Effects of PEGylation on the preservation of cationic lipid/DNA complexes during freeze-thawing and lyophilization.

The incorporation of components with covalently attached polyethylene glycol (PEG) into nonviral vectors has been shown to prevent aggregation in serum and extend the circulating half-life of lipid/DNA complexes (lipoplexes) in vivo. The tendency of synthetic vectors to aggregate during processing and storage also represents a significant obstacle in the development of lipoplexes as marketable pharmaceutical products.
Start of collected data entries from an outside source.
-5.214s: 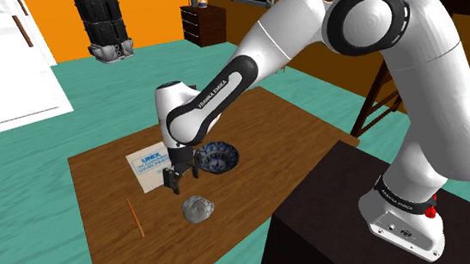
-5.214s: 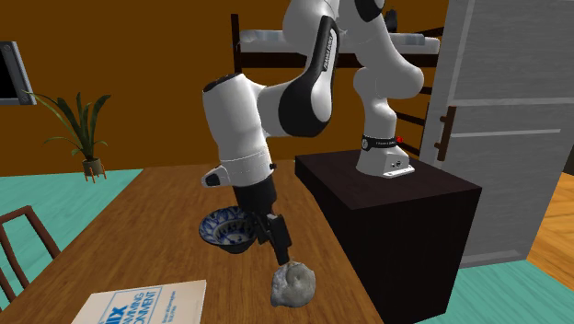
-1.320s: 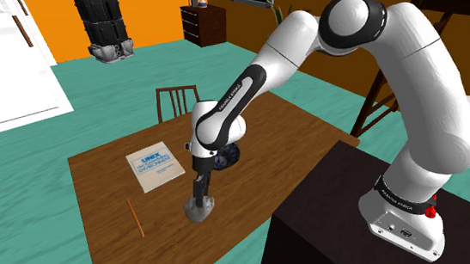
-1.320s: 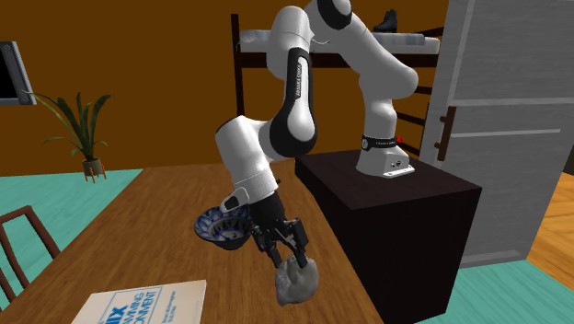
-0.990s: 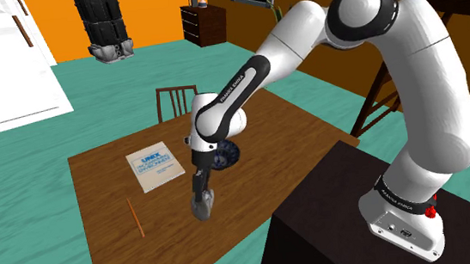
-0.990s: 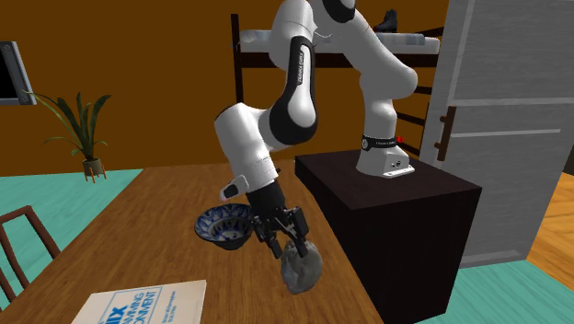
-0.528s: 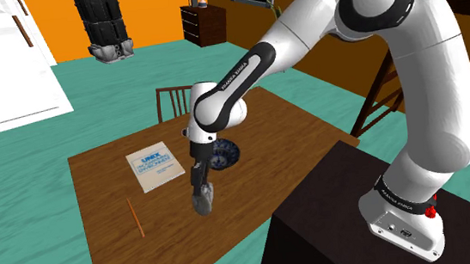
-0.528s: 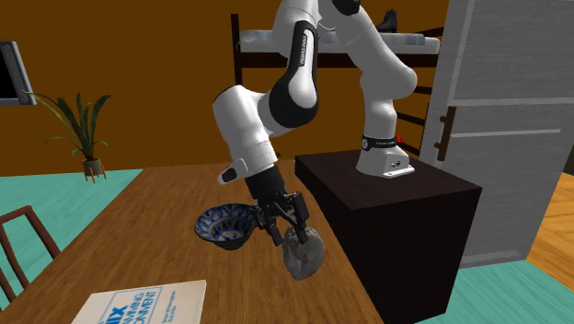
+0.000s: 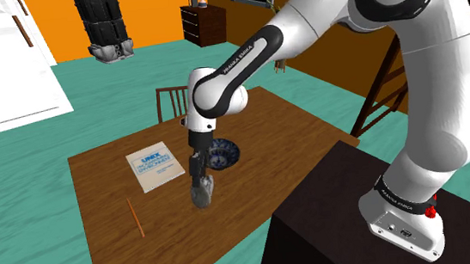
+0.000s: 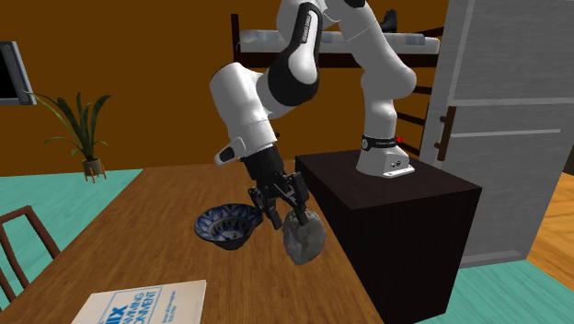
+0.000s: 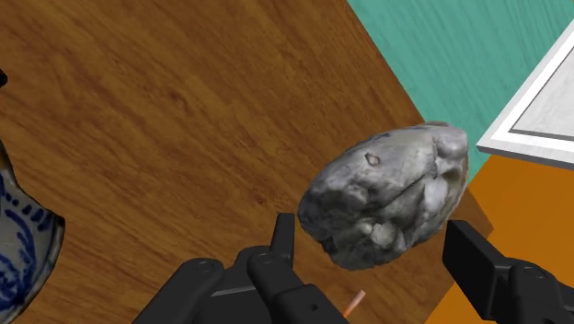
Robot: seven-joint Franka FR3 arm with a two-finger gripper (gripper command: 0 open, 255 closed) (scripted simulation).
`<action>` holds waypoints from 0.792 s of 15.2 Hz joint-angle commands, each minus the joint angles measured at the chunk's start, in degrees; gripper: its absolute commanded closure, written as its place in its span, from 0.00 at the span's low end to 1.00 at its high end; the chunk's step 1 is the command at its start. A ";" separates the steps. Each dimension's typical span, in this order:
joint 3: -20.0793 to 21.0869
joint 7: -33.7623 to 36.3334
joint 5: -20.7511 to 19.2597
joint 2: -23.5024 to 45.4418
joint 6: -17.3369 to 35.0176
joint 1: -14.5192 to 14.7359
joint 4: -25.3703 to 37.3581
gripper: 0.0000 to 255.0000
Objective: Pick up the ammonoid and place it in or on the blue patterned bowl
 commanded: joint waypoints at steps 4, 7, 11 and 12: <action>1.29 0.34 1.11 -2.75 -2.42 -1.10 -0.09 1.00; 0.58 -2.60 0.89 -3.30 -5.29 -4.20 0.84 1.00; -0.74 -6.18 0.19 -3.40 -9.34 -7.77 3.04 1.00; -1.12 -7.01 -0.05 -3.31 -10.39 -8.56 3.77 1.00</action>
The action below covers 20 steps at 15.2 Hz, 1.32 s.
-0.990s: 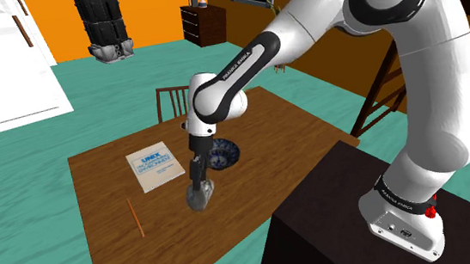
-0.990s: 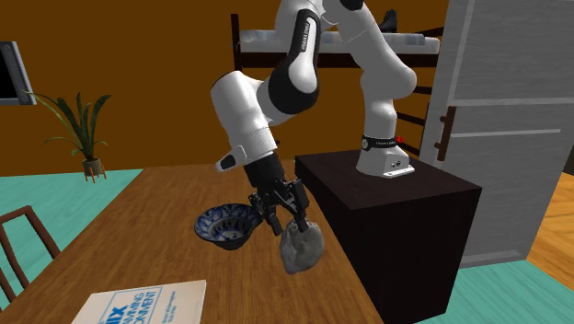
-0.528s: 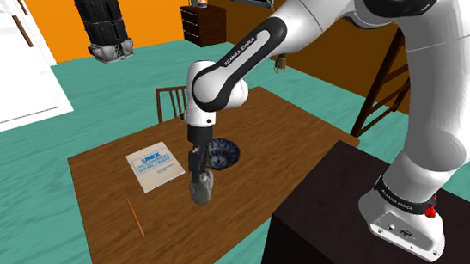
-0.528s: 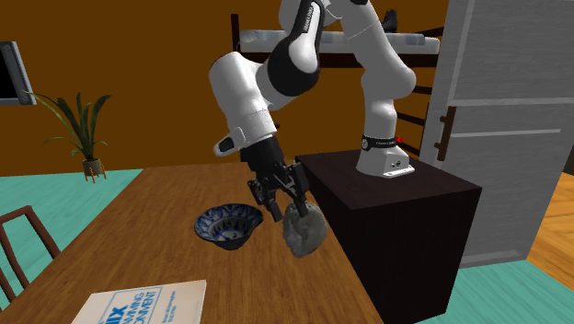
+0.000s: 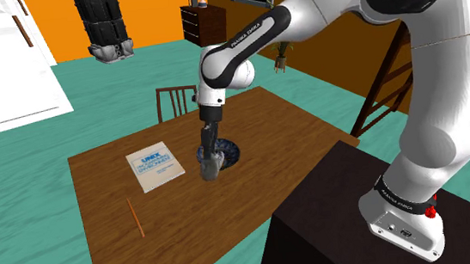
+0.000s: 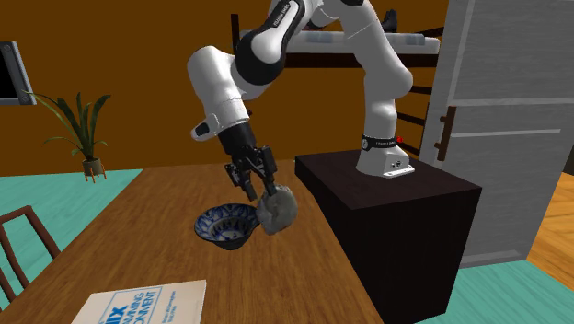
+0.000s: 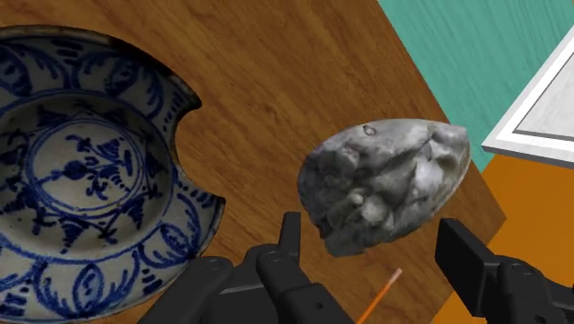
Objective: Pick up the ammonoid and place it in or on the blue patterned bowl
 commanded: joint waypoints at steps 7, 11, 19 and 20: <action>-2.62 -4.50 -2.01 1.60 -6.99 -4.02 6.28 1.00; -1.72 -6.50 -1.43 0.85 -0.53 -4.09 -0.28 0.00; -0.49 -10.79 -1.44 3.02 16.85 -2.38 -13.82 0.00; -0.54 -11.20 -1.63 3.71 19.07 -1.93 -15.13 0.00</action>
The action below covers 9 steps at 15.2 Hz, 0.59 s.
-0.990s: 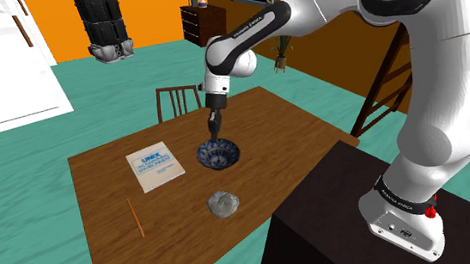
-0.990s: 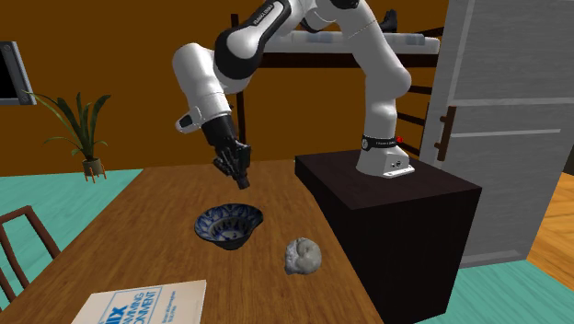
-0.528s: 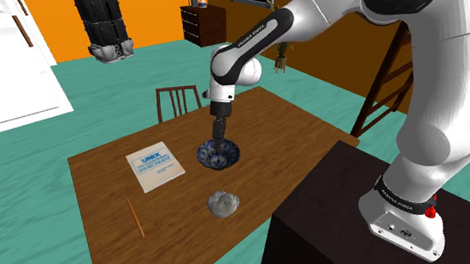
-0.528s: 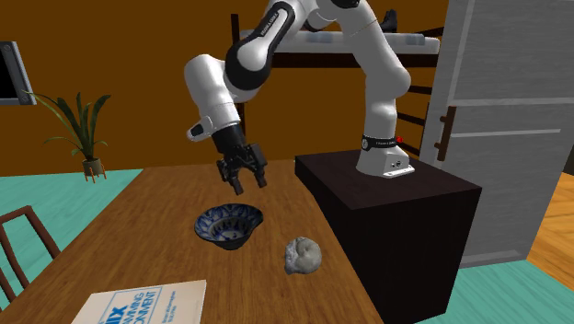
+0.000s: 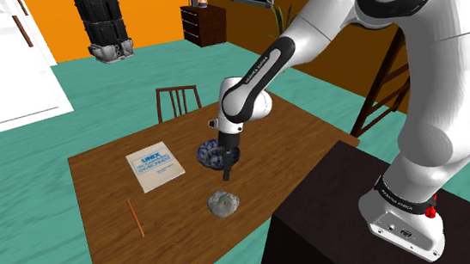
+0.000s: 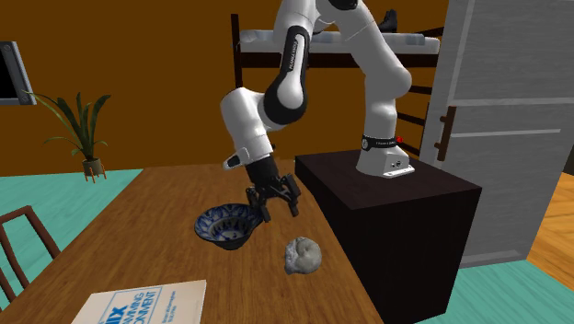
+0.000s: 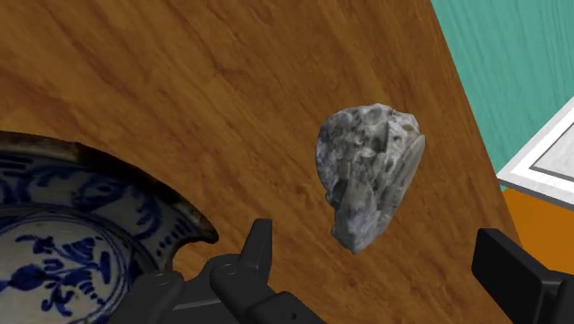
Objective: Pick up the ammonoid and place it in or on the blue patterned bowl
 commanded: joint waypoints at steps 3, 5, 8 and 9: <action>-0.45 -1.44 -0.93 2.86 8.20 1.86 -4.32 0.00; -1.16 -1.17 -1.34 4.22 9.50 2.91 -4.11 0.00; -2.20 -0.79 -1.89 6.29 11.37 4.49 -3.69 0.00; -2.55 -0.68 -2.06 6.99 11.98 5.02 -3.52 0.00</action>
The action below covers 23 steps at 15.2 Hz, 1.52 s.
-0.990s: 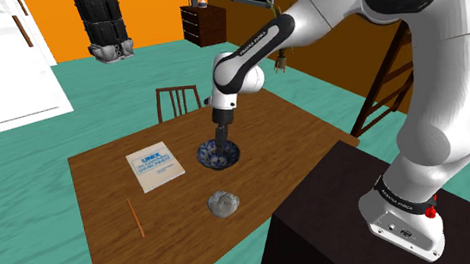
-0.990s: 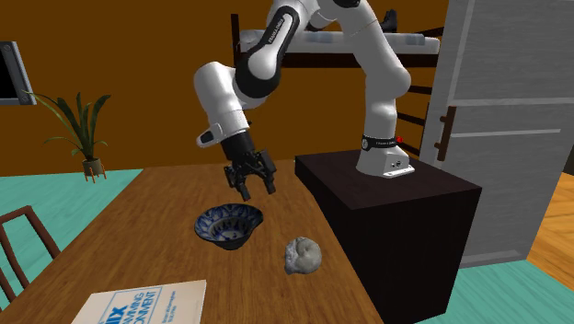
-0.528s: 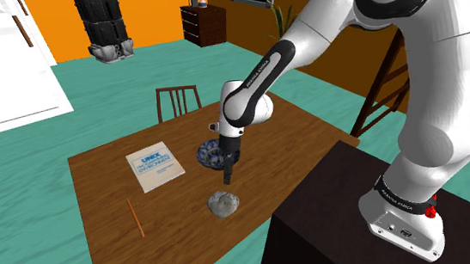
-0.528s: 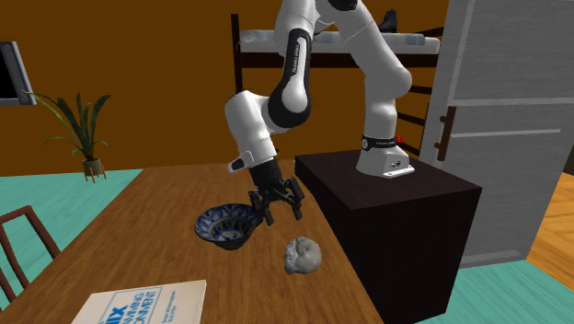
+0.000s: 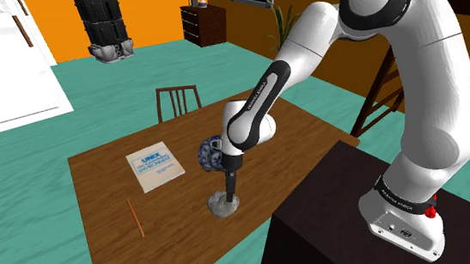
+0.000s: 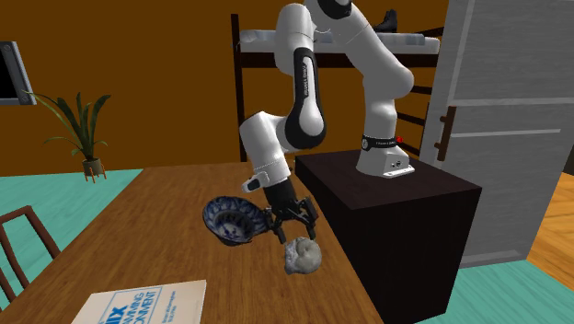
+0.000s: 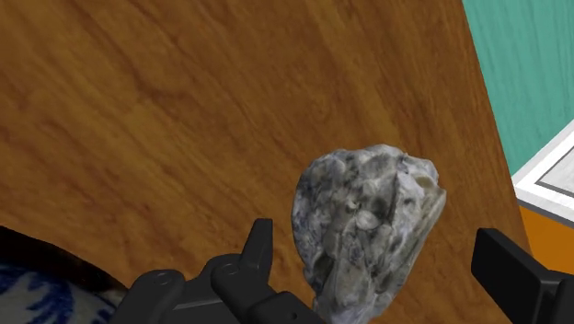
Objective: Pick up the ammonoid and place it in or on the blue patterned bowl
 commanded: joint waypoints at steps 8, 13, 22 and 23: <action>-0.97 0.26 -0.42 1.73 1.61 1.24 0.49 0.00; -0.96 0.24 -0.41 1.70 1.60 1.20 0.46 1.00; 0.42 0.49 0.30 -0.62 0.21 0.10 -0.45 1.00; 0.90 0.55 0.56 -1.40 -0.28 -0.30 -0.74 1.00</action>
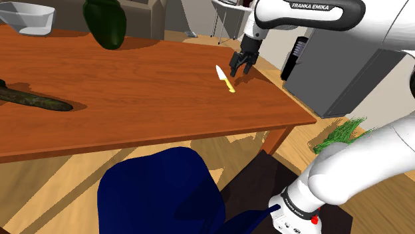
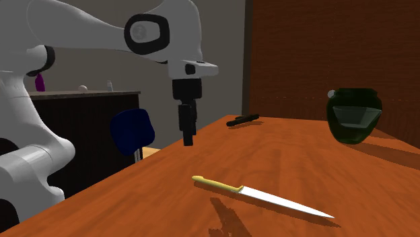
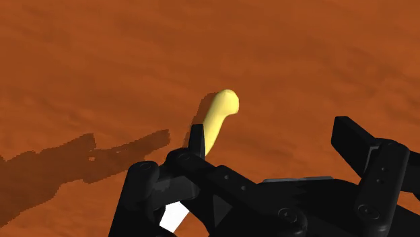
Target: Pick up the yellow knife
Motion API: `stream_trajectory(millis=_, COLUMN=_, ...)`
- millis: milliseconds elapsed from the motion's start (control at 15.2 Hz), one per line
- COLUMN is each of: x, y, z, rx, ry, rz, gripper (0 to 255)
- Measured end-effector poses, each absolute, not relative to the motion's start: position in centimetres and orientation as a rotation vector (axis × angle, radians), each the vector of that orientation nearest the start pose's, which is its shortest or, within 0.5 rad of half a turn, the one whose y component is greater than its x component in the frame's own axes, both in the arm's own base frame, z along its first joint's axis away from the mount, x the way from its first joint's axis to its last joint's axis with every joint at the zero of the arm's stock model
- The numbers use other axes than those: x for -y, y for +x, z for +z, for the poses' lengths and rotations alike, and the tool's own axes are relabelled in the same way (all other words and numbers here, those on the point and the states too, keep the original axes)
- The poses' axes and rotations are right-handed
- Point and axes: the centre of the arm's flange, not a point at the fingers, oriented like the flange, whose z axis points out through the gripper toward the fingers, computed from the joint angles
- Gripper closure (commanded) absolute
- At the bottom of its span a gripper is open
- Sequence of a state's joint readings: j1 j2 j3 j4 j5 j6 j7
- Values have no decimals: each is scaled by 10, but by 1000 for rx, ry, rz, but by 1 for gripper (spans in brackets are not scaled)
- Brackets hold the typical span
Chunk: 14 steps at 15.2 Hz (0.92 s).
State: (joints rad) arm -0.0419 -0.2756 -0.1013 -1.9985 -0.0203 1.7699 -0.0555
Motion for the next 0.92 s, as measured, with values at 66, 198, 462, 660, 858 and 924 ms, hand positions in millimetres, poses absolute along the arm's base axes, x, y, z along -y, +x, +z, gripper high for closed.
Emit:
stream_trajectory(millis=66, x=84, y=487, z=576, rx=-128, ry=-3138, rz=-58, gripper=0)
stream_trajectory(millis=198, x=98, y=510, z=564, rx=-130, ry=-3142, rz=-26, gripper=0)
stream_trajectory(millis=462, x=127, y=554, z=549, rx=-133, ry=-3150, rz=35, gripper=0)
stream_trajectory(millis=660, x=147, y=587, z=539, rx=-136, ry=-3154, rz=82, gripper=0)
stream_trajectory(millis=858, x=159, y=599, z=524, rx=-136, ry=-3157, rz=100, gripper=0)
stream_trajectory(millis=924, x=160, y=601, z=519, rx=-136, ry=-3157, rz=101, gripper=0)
The extreme instability of lipoplexes formulated as aqueous suspensions has generated interest in preserving nonviral vectors as frozen or lyophilized formulations. Previous work has demonstrated that stabilizing excipients are capable of protecting lipoplexes during freezing and lyophilization, but there is little known about the ability of PEGylation to protect vectors during these stresses. This study incorporates up to 10% by weight dioleoyl phosphatidylethanolamine conjugated to PEG-2000 and PEG-5000 into lipoplexes and assesses the maintenance of particle size and transfection after agitation, freeze-thawing, and lyophilization. Our results indicate that the incorporation of PEGylated components alone (up to 10% by weight) is insufficient to preserve particle size during these stresses. However, when sucrose was employed in combination with PEGylated components, a small protective effect of PEGylation was observed.